#### WHAT IS REQUIRED:
Using the data below, tally the lines that include the string "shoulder". Only the number is wanted.

[Records excerpted from a collection]

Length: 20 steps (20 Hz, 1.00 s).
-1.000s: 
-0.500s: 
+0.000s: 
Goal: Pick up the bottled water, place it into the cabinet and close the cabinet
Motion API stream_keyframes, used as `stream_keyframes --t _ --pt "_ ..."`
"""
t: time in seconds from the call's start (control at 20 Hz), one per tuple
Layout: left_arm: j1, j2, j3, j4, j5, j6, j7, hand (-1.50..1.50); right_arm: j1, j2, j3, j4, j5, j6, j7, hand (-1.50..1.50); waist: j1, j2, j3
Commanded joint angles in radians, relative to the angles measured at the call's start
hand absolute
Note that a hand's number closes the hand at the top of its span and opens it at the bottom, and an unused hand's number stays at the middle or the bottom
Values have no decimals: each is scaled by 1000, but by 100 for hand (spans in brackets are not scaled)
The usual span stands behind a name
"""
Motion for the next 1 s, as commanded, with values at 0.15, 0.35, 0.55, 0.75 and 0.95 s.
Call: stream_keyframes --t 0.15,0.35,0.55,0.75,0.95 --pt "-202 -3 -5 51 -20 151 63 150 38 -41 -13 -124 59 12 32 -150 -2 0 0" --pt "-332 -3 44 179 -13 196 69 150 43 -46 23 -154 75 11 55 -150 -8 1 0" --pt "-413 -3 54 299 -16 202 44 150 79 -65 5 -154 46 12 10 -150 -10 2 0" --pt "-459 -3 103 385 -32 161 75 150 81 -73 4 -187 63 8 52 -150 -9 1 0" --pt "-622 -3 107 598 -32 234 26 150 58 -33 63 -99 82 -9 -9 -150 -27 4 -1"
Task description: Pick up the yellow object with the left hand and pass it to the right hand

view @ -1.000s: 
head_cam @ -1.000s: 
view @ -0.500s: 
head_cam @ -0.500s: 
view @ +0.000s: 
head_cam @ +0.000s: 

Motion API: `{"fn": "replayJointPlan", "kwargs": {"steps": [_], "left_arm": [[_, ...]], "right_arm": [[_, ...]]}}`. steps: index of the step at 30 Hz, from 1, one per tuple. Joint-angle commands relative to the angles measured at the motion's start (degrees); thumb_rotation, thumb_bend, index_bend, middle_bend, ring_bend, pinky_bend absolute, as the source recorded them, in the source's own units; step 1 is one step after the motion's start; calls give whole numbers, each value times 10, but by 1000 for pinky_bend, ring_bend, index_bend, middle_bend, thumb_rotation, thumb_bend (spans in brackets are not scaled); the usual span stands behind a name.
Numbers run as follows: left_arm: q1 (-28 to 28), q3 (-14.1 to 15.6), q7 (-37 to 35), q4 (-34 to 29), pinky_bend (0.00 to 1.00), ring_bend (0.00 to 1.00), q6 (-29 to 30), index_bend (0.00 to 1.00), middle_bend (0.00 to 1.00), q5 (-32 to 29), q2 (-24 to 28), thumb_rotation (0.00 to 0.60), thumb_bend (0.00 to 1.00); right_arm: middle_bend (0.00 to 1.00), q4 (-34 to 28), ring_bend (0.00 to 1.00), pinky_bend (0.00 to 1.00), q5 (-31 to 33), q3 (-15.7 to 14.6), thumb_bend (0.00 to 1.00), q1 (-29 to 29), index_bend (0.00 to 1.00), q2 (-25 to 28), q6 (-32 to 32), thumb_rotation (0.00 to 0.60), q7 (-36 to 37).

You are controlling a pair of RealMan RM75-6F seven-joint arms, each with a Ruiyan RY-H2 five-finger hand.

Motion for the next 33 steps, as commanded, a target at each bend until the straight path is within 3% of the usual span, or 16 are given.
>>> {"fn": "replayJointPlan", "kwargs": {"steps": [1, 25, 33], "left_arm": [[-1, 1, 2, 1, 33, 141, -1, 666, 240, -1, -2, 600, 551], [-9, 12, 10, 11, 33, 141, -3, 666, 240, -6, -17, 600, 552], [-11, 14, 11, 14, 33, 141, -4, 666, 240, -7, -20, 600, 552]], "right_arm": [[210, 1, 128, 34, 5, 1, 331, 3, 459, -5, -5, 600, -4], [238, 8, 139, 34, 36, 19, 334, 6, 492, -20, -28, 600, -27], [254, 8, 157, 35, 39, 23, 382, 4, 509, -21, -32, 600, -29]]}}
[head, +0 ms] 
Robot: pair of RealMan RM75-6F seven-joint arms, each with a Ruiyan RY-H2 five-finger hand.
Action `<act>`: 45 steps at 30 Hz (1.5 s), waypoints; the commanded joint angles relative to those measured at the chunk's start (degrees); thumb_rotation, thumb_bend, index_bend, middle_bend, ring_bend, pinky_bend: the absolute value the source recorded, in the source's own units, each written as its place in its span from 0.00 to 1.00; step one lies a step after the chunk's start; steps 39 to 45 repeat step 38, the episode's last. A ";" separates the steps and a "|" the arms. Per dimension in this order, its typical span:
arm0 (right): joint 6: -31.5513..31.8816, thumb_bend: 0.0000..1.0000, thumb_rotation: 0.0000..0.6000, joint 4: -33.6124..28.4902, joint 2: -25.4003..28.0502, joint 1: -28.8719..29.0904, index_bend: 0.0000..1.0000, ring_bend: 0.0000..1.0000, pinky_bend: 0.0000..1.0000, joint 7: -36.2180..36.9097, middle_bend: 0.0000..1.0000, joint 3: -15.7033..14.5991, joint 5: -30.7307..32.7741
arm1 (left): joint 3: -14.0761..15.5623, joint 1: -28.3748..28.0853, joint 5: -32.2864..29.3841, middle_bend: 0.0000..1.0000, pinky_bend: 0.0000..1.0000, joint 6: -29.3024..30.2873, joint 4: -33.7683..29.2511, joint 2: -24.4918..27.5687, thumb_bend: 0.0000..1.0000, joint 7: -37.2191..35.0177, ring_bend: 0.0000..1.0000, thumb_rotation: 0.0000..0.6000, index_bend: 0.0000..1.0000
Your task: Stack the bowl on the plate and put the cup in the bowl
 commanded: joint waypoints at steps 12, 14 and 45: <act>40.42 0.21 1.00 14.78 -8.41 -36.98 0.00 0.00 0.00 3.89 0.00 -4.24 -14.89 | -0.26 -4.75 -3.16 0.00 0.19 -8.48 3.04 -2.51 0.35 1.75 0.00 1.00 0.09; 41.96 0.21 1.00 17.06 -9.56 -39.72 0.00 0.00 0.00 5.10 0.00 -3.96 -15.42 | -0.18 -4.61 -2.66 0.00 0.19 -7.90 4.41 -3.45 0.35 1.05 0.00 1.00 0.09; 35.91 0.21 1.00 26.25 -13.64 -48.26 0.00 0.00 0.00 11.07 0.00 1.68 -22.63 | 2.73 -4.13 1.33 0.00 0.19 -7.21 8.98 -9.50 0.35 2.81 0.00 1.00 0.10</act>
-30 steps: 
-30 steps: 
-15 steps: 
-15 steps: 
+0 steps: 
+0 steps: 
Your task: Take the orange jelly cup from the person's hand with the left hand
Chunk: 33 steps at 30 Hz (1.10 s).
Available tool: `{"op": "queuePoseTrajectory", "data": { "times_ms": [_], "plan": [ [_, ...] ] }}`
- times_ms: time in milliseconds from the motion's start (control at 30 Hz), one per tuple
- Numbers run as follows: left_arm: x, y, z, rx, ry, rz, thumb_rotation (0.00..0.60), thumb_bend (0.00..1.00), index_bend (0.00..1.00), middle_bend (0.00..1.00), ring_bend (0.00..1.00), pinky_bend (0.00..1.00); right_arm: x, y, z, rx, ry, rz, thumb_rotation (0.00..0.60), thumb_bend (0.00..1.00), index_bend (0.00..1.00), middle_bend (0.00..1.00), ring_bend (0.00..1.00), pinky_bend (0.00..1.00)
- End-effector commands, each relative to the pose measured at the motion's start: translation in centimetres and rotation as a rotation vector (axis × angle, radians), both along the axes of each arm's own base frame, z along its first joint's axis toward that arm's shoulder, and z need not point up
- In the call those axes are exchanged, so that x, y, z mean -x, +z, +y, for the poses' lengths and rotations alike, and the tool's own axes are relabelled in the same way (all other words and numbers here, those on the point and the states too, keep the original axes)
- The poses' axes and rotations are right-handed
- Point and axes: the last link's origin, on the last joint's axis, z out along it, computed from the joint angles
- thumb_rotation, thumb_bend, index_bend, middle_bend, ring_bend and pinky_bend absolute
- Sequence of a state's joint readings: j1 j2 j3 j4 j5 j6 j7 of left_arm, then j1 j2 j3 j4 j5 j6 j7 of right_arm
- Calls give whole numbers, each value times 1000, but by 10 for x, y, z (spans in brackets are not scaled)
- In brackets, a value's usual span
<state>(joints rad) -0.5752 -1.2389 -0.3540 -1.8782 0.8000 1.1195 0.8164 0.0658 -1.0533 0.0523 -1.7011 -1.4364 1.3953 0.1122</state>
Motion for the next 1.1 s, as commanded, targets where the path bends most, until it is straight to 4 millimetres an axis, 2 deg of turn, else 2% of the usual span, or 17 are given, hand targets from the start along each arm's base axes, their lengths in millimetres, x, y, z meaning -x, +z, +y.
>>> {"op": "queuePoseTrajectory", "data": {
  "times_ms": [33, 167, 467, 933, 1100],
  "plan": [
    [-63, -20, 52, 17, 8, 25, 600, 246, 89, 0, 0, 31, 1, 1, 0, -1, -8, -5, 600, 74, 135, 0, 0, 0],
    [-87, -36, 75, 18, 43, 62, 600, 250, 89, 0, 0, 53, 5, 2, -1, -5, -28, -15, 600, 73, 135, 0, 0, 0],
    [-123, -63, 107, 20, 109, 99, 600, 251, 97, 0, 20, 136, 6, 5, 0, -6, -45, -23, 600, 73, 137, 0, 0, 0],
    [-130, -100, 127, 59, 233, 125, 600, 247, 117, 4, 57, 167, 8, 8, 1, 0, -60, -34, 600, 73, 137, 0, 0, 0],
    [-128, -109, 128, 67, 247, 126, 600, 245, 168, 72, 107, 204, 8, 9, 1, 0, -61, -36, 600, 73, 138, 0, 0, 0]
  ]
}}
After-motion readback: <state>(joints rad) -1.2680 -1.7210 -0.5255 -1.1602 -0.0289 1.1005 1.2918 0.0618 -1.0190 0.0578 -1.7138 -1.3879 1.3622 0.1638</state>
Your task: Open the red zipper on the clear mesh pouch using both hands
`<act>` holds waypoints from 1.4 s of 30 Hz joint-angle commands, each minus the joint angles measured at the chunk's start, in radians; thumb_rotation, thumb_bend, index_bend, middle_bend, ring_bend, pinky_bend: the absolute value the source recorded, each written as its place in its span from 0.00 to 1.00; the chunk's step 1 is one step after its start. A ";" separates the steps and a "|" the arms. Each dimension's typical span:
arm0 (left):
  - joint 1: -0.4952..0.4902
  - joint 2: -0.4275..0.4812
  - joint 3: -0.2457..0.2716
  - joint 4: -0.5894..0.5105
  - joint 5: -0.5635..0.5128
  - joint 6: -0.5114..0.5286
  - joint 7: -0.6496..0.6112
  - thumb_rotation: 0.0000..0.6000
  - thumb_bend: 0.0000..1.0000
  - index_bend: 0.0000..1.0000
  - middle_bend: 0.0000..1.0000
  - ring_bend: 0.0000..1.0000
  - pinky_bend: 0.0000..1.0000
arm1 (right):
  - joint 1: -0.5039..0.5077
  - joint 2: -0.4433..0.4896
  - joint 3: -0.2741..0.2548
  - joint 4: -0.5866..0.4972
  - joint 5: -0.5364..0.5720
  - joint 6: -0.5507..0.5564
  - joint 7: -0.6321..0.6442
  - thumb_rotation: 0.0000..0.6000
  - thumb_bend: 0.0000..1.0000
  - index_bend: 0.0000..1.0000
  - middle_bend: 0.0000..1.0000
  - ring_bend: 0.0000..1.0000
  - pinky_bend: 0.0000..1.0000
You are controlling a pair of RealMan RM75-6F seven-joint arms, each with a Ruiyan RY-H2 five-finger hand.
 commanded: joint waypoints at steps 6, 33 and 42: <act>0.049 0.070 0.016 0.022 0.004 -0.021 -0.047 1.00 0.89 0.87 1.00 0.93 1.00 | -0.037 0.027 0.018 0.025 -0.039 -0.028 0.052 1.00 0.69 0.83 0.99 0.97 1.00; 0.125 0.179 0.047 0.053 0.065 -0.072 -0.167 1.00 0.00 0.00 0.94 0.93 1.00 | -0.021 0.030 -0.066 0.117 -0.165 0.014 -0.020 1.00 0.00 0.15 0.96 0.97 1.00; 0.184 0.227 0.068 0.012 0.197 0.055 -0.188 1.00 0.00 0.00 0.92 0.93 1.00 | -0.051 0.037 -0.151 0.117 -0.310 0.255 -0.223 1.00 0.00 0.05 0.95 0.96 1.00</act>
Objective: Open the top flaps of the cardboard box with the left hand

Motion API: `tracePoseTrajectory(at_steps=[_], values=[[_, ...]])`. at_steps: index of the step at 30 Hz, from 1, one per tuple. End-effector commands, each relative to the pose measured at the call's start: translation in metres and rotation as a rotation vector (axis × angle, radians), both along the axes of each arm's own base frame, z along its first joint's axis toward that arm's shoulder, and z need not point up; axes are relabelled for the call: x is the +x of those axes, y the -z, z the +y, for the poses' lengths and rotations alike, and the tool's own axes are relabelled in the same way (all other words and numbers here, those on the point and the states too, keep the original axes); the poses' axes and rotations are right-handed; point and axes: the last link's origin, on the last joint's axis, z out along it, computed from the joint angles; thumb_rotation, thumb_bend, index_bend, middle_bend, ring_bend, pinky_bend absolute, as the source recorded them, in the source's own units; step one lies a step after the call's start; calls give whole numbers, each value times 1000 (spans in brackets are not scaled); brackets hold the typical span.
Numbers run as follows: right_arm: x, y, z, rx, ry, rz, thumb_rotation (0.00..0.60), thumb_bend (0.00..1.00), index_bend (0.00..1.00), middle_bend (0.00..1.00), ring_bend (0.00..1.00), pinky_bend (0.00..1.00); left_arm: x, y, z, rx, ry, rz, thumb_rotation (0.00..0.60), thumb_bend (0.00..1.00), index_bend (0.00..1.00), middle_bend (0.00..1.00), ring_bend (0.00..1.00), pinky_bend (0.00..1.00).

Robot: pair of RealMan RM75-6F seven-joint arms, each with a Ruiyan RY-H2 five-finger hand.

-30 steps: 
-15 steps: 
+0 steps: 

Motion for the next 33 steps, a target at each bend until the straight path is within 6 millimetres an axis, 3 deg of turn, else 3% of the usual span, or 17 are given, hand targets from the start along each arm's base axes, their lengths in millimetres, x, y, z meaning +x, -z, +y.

#### WRITTEN REPLY:
2